ووُرِي أي سُتِرَ بِخِرْقَةٍ سَقْطٌ وَدُفِنَ وُجُوْبًا كَطِفْل كَافرٍ نطَقَ بالشَّهَادَتَيْن.ِ وَلاَ يَجِبُ غَسْلُهمَا بَلْ يَجُوزُ.

 “Dan harus dibungkus maksudnya ditutup dengan kain serta wajib dikubur mayat janin yang lahir keguguran. Sama halnya dengan mayat anak kecil kafir yang mengucap dua kalimat syahadat. Namun, mayat janin keguguran dan anak kecil kafir itu tidak wajib dimandikan, hanya saja boleh jika mau dimandikan” (Fath al-Mu‘in, hal. 46).

Tapi berbeda jika bayi tersebut masih berbentuk sekumpal darah, maka kita hanya disunahkan menguburnya, tampa harus membungkus.

وَخرَج َبِالسَّقْطِ العَلقَةُ وَالْمُضْغَةُ فَيَدْفِنَانِ نَدْبًا مِنْ غَيْرِ سَترٍ وَلَوِ انْفَصَلَ بَعْدَ أرْبَعةِ أشْهرٍ غُسِلَ وكُفِنِ وَدُفِنَ وُجُوبًا. فَإنْ اخْتَلَجَ أَوِ اسْتَهَلَ بَعْدَ انْفِصَالِهِ صَلّي عَليْهِ وُجُوبًا.

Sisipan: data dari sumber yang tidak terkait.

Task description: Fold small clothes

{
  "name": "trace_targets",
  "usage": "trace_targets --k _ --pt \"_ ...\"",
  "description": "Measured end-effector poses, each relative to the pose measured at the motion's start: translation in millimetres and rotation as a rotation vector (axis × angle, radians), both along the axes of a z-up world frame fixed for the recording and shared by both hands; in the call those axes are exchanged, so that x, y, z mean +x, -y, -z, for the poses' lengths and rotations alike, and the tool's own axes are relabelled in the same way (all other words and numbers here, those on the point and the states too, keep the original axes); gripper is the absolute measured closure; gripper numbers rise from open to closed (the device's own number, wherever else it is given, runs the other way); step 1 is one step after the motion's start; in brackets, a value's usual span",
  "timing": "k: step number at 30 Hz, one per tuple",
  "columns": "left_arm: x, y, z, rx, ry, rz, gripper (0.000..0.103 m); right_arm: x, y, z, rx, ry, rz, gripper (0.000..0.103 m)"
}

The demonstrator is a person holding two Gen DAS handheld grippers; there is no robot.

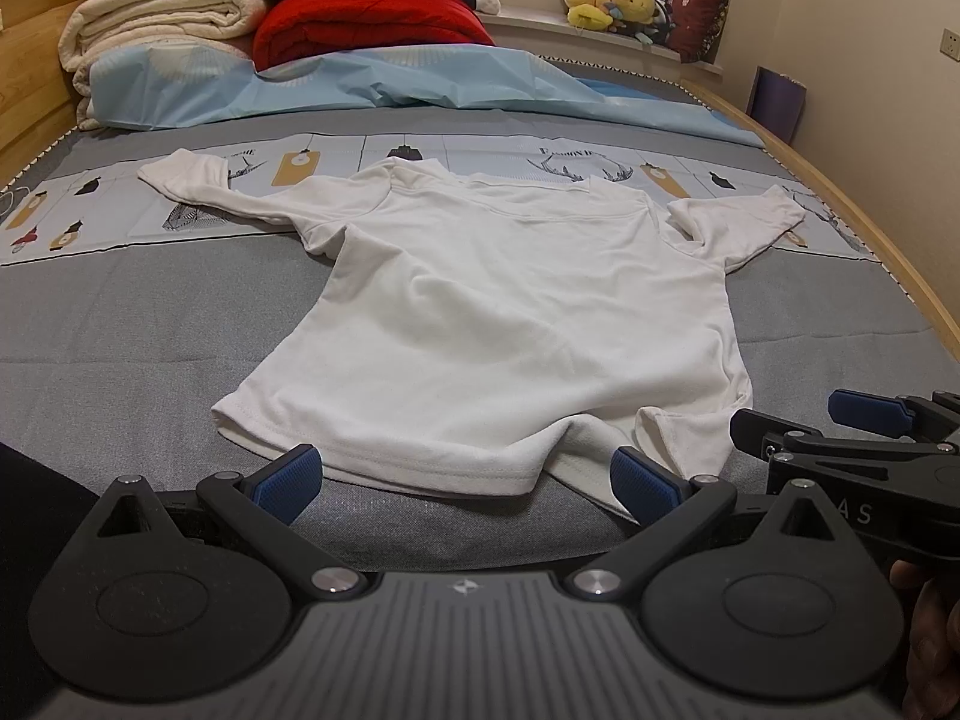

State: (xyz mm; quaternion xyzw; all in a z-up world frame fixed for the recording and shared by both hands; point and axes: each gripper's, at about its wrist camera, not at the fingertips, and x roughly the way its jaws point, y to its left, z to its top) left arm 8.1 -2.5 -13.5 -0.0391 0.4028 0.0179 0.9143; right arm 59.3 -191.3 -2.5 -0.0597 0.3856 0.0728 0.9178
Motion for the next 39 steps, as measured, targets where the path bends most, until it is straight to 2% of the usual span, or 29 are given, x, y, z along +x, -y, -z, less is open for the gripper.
trace_targets --k 5,8,12,15,18,19,20,22,25,28,31,35,39 --pt "-0.1 -0.8 -0.4 -0.003 0.001 -0.005 0.001 1.2 9.3 1.7 0.023 -0.005 0.019 0.028" --pt "-1.0 -4.9 -0.7 -0.026 0.002 -0.023 0.001 8.6 24.9 -2.2 0.070 0.004 0.087 0.029" --pt "3.5 -17.5 -8.7 -0.049 -0.006 -0.065 0.001 21.4 53.1 -13.0 0.110 0.063 0.197 0.031" --pt "8.9 -25.0 -19.2 -0.059 0.037 -0.070 0.004 37.3 75.8 -18.5 0.152 0.090 0.249 0.036" --pt "22.4 -26.2 -22.8 -0.021 0.092 -0.026 0.024 63.0 96.5 -20.4 0.203 0.096 0.282 0.038" --pt "30.5 -26.5 -21.1 -0.013 0.085 -0.010 0.037 75.3 103.5 -19.9 0.217 0.096 0.284 0.039" --pt "41.4 -28.8 -19.0 -0.028 0.062 0.003 0.050 85.5 107.0 -19.6 0.221 0.093 0.283 0.041" --pt "62.8 -33.5 -18.4 -0.076 0.052 0.040 0.063 112.0 115.9 -17.3 0.226 0.094 0.274 0.049" --pt "102.8 -37.1 -21.1 -0.059 0.069 0.076 0.068 154.9 126.3 -11.4 0.225 0.104 0.271 0.055" --pt "151.2 -45.9 -18.6 -0.035 0.076 0.086 0.068 200.1 129.6 1.4 0.199 0.115 0.264 0.055" --pt "205.3 -63.5 -11.8 -0.017 0.070 0.055 0.068 247.8 128.5 19.9 0.181 0.096 0.257 0.054" --pt "275.9 -90.9 8.2 -0.005 0.039 0.005 0.068 303.0 119.2 51.7 0.154 0.051 0.219 0.054" --pt "336.7 -115.1 35.9 -0.037 0.009 -0.032 0.068 350.0 109.8 91.4 0.148 -0.016 0.170 0.050"
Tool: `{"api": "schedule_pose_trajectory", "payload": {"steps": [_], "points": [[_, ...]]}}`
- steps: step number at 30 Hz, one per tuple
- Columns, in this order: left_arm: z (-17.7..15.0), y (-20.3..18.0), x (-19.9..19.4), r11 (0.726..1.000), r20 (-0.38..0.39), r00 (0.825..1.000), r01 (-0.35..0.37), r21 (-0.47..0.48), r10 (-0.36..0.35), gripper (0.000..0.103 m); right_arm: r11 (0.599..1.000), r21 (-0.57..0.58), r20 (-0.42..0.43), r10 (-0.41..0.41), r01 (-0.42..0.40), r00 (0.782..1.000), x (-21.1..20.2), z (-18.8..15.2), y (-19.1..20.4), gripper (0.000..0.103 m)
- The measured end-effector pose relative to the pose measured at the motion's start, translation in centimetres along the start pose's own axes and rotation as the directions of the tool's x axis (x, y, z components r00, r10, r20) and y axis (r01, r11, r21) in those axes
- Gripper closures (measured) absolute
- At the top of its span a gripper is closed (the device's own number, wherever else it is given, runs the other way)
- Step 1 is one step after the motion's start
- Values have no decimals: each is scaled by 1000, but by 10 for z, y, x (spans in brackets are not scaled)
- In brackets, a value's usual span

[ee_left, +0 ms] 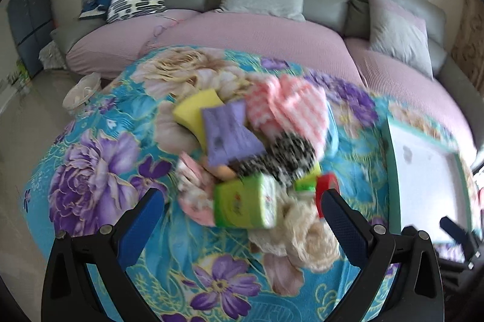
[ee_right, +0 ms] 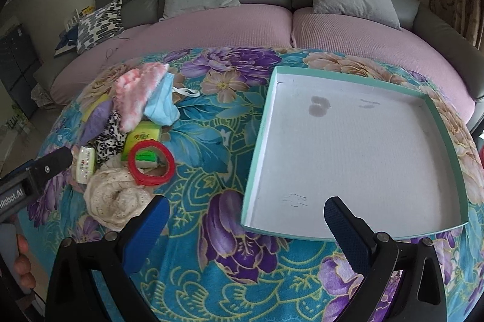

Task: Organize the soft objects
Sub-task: 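Grasp the green tissue pack with the left tool while the right tool approaches the red tape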

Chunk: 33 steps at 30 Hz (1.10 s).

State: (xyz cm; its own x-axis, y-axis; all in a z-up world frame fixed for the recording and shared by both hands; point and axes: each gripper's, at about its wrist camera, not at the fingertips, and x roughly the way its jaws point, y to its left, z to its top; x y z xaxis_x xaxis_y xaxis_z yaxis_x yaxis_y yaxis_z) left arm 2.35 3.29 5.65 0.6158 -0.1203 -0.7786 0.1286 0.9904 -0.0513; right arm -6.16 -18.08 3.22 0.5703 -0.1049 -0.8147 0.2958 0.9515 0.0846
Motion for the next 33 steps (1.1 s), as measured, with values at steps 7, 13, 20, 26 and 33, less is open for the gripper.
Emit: {"api": "schedule_pose_trajectory", "payload": {"steps": [7,13,20,26,33], "points": [[29,22,2,993,-19,998,-61,-104,60,0,997,-38,51,66,-64,997,-12,25,30,0],[37,23,11,975,-9,999,-38,-221,37,0,995,-72,63,72,-68,995,-9,45,47,0],[22,44,32,968,-56,998,-37,-248,24,0,995,-82,44,63,-59,997,6,51,50,0],[10,75,35,951,-98,994,-81,-298,54,0,991,-108,39,79,-74,996,16,54,61,0],[2,64,44,960,-136,991,-22,-278,-17,0,987,-141,-6,80,-80,997,35,43,73,0]]}}
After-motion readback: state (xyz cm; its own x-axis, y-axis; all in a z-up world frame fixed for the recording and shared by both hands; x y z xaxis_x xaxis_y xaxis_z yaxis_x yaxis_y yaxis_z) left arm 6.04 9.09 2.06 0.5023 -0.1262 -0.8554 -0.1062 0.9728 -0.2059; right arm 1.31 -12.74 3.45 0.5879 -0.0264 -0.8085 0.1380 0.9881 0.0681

“Dikecualikan dari janin yang keguguran adalah gumpalan darah atau gumpalan daging (calon janin) yang keguguran. Maka keduanya sunnah dikuburkan tanpa harus dibungkus. Namun, bila janin yang keguguran itu telah berusia empat bulan, maka ia wajib dimandikan, dikafani, dan dikebumikan. Berbeda halnya jika setelah keluar sang janin bergerak atau bersuara, maka ia wajib dishalatkan (selain dimandikan, dikafani, dan dikebumikan).”  (Fathul Mu’in, hal. 46).

Dengan demikian, maka bayi yang meninggal dalam kandungan tersebut harus tetap dirawat sesuai usia bayinya. Dalam artian, jika bayi itu masih berupa sekumpul darah, maka sunah dikuburkan tanpa dibungkus dan tidak dishalati. Dan bila bayi yang meninggal dalam kandungan tersebut sudah berumur empat bulan ke atas, maka dia wajib dimandikan, dikafani serta dikebumikan tanpa harus dishalati. Semoga bermanfaat.